The legislature finds there is a need for further development of existing clinical services for emotionally disturbed children and their families and the creation of new services for this population. Although the services specified in sections 245.487 to 245.4889 are mental health services, sections 245.487 to 245.4889 emphasize the need for a child-oriented and family-oriented approach of therapeutic programming and the need for continuity of care with other community agencies. At the same time, sections 245.487 to 245.4889 emphasize the importance of developing special mental health expertise in children's mental health services because of the unique needs of this population.
Nothing in sections 245.487 to 245.4889 shall be construed to abridge the authority of the court to make dispositions under chapter 260, but the mental health services due any child with serious and persistent mental illness, as defined in section 245.462, subdivision 20, or with severe emotional disturbance, as defined in section 245.4871, subdivision 6, shall be made a part of any disposition affecting that child.
As part of the comprehensive children's mental health system established under sections 245.487 to 245.4889, the commissioner of human services shall create and ensure a unified, accountable, comprehensive children's mental health service system that is consistent with the provision of public social services for children and that:
(1) identifies children who are eligible for mental health services;
(2) makes preventive services available to all children;
(3) assures access to a continuum of services that:
(i) educate the community about the mental health needs of children;
(ii) address the unique physical, emotional, social, and educational needs of children;
(iii) are coordinated with the range of social and human services provided to children and their families by the Departments of Education, Human Services, Health, and Corrections;
(iv) are appropriate to the developmental needs of children; and
(v) are sensitive to cultural differences and special needs;
(4) includes early screening and prompt intervention to:
(i) identify and treat the mental health needs of children in the least restrictive setting appropriate to their needs; and
(ii) prevent further deterioration;
(5) provides mental health services to children and their families in the context in which the children live and go to school;
(6) addresses the unique problems of paying for mental health services for children, including:
(i) access to private insurance coverage; and
(ii) public funding;
(7) includes the child and the child's family in planning the child's program of mental health services, unless clinically inappropriate to the child's needs; and
(8) when necessary, assures a smooth transition from mental health services appropriate for a child to mental health services needed by a person who is at least 18 years of age.

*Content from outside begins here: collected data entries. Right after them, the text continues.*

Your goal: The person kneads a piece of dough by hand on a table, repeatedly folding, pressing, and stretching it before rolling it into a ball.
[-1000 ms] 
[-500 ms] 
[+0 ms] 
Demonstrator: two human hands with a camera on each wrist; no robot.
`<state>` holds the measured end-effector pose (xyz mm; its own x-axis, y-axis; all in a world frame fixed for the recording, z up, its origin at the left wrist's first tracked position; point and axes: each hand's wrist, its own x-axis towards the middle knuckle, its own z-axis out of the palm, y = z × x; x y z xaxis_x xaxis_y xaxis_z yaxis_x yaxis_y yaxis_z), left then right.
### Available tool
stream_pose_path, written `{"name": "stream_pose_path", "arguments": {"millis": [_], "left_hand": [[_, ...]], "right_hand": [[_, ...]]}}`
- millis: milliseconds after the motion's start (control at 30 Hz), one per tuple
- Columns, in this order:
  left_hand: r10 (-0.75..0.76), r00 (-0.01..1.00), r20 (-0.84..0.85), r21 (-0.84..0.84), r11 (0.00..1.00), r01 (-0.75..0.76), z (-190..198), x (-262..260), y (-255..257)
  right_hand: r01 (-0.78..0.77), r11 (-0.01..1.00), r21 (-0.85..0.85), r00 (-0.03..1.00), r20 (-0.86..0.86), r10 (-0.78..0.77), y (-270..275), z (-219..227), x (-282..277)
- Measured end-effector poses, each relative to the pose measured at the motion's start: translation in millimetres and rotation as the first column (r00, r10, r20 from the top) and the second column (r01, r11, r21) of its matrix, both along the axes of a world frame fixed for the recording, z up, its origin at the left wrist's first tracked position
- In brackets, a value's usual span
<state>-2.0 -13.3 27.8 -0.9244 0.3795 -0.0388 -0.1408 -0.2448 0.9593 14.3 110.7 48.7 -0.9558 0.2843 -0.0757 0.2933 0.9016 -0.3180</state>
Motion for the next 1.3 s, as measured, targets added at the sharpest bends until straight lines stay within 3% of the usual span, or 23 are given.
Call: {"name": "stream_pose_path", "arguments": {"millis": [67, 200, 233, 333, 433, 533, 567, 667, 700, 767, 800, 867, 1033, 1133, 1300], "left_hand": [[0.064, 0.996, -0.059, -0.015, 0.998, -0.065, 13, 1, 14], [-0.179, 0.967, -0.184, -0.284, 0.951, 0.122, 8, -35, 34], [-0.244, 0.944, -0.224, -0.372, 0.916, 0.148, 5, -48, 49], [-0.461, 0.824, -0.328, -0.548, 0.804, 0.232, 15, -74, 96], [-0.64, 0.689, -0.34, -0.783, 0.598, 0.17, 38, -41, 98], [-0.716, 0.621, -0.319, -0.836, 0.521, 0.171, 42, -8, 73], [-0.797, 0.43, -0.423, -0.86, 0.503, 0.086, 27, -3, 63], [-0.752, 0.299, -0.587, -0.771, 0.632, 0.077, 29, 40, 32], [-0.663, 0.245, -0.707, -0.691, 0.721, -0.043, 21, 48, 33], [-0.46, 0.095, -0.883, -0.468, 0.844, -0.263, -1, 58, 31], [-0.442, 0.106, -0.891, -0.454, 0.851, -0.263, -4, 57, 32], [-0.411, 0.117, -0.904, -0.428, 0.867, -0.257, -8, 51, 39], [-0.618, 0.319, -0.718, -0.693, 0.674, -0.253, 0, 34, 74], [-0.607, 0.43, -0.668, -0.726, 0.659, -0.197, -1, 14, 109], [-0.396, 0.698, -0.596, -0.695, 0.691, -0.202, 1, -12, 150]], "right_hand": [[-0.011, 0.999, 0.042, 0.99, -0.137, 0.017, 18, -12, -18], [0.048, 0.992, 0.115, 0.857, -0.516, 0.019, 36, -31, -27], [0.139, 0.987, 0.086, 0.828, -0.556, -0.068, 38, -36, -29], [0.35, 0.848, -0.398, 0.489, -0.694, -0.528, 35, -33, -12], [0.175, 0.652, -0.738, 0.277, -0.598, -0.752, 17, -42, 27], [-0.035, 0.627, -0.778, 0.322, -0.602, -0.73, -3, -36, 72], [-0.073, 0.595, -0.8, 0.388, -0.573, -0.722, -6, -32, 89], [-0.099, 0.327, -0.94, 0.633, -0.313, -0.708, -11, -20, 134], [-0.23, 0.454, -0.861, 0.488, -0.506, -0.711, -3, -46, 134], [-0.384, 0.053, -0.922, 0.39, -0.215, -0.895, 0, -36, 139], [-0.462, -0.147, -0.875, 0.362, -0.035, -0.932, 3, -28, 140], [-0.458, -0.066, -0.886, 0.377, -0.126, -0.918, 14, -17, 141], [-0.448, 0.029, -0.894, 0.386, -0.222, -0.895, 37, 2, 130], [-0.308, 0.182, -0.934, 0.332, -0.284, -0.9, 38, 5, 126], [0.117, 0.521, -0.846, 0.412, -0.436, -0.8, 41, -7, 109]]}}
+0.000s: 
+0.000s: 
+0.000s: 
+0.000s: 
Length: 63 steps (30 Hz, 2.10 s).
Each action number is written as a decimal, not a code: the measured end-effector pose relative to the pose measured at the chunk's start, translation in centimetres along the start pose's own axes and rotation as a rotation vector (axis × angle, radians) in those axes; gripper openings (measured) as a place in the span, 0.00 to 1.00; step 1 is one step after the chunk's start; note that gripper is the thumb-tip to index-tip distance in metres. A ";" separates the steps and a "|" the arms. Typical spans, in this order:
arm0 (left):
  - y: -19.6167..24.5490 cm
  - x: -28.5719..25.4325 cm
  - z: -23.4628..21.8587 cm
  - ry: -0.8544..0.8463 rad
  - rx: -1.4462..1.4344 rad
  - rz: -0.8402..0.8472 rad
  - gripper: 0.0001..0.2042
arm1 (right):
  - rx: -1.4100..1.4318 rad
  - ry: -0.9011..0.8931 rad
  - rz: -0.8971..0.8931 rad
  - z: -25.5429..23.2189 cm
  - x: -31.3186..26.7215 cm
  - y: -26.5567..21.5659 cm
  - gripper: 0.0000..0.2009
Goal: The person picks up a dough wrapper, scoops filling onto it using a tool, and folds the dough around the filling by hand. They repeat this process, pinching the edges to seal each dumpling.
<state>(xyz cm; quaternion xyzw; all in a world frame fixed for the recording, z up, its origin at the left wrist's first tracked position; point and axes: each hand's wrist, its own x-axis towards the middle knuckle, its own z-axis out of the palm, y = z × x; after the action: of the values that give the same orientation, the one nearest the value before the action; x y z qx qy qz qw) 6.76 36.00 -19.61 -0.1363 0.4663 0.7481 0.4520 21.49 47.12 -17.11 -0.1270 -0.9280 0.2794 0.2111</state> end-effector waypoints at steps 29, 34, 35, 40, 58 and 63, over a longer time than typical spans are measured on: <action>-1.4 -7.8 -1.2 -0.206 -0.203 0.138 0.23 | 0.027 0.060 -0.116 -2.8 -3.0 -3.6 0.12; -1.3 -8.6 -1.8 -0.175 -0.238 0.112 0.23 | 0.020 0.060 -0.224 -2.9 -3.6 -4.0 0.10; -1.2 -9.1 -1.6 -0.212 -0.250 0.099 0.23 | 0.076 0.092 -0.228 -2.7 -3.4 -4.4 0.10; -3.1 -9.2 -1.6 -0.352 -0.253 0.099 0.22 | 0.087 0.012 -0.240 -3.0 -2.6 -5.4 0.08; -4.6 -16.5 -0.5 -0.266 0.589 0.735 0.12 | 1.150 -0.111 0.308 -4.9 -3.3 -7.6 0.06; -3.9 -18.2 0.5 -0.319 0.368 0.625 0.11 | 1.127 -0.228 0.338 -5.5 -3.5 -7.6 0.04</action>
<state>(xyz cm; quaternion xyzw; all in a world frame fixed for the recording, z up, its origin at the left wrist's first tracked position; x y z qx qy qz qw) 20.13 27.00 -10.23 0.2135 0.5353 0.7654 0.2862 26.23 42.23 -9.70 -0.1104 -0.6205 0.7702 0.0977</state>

(b) Annually until February 15, 1994, the commissioner shall report to the legislature on all steps taken and recommendations for full implementation of sections 245.487 to 245.4889 and on additional resources needed to further implement those sections. The report shall include information on county and state progress in identifying the needs of cultural and racial minorities and in using special mental health consultants to meet these needs.

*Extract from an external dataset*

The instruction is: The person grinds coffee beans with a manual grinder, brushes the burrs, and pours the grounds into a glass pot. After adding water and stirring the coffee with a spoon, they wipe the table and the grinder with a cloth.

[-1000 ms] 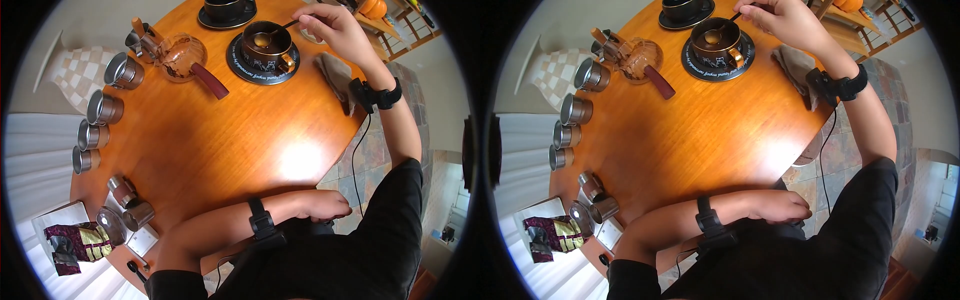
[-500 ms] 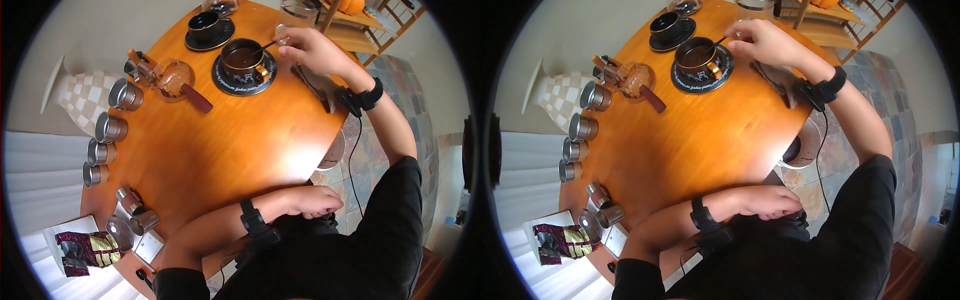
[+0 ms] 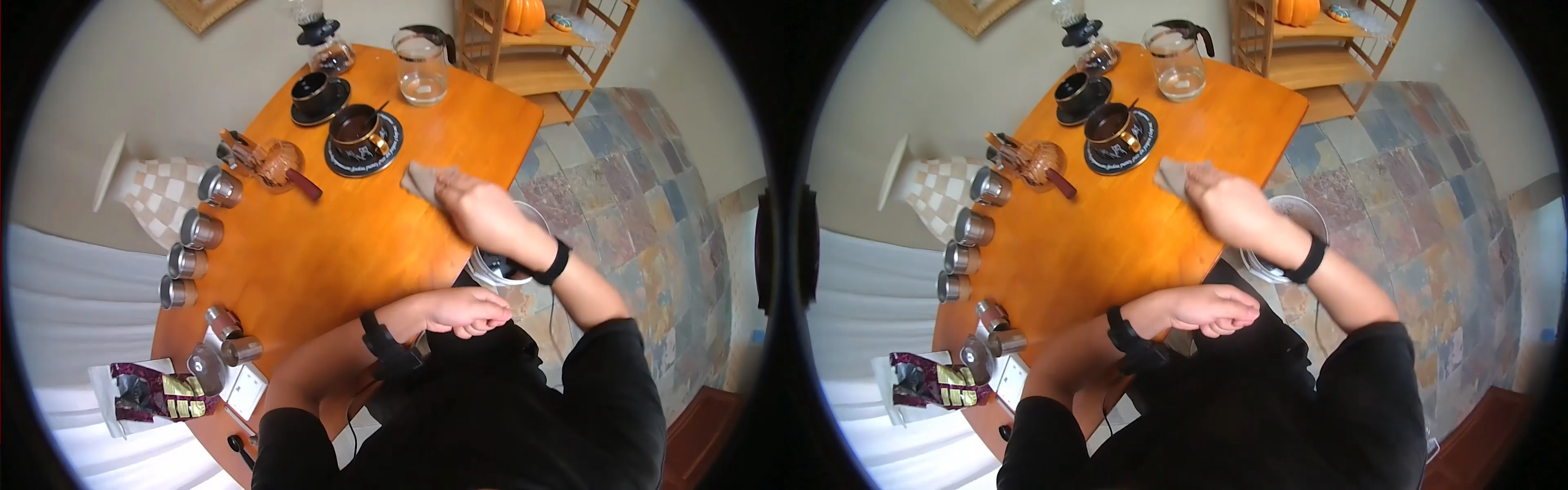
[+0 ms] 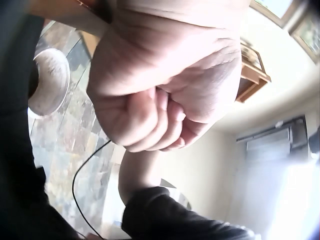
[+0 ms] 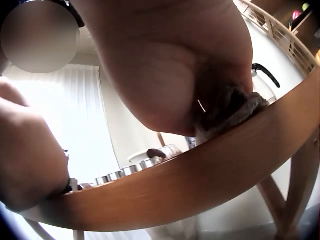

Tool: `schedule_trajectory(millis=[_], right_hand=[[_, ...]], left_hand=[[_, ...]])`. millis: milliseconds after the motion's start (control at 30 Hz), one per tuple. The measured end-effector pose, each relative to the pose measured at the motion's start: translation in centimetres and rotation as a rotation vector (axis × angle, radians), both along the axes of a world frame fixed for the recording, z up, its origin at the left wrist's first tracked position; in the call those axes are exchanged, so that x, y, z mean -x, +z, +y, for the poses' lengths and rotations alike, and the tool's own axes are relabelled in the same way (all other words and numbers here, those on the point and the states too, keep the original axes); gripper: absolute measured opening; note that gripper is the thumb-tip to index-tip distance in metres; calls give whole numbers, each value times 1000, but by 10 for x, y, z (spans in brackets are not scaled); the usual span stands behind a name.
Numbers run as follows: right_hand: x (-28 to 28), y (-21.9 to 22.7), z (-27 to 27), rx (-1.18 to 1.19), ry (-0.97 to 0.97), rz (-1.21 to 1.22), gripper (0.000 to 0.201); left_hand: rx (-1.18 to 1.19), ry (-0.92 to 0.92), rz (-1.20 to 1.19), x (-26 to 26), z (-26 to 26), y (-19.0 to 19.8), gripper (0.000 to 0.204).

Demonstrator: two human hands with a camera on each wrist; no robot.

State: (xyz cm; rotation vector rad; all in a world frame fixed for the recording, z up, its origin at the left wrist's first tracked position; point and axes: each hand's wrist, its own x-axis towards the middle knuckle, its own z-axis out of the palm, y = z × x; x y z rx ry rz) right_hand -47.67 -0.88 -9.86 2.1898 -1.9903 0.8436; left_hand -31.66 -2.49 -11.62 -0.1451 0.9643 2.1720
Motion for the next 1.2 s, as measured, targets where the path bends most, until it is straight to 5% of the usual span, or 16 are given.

Counties shall make available case management, community support services, and day treatment to children eligible to receive these services under sections 245.4881 and 245.4884. No later than August 1, 1989, the county board shall notify providers in the local system of care of their obligations to refer children eligible for case management and community support services as of January 1, 1989. The county board shall forward a copy of this notice to the commissioner. The notice shall indicate which children are eligible, a description of the services, and the name of the county employee designated to coordinate case management activities and shall include a copy of the plain language notification described in section 245.4881, subdivision 2, paragraph (b). Providers shall distribute copies of this notification when making a referral for case management.
The commissioner shall seek and apply for federal and other nonstate, nonlocal government funding for mental health services specified in sections 245.487 to 245.4889, in order to maximize nonstate, nonlocal dollars for these services.
By July 1, 2013, the commissioner of human services shall develop a list of diagnostic codes to define the range of child and adult mental illnesses for the statewide mental health system. The commissioner may use the International Classification of Diseases (ICD); the American Psychiatric Association's Diagnostic and Statistical Manual (DSM); or a combination of both to develop the list. The commissioner shall establish an advisory committee, comprising mental health professional associations, counties, tribes, managed care organizations, state agencies, and consumer organizations that shall advise the commissioner regarding development of the diagnostic codes list. The commissioner shall annually notify providers of changes to the list.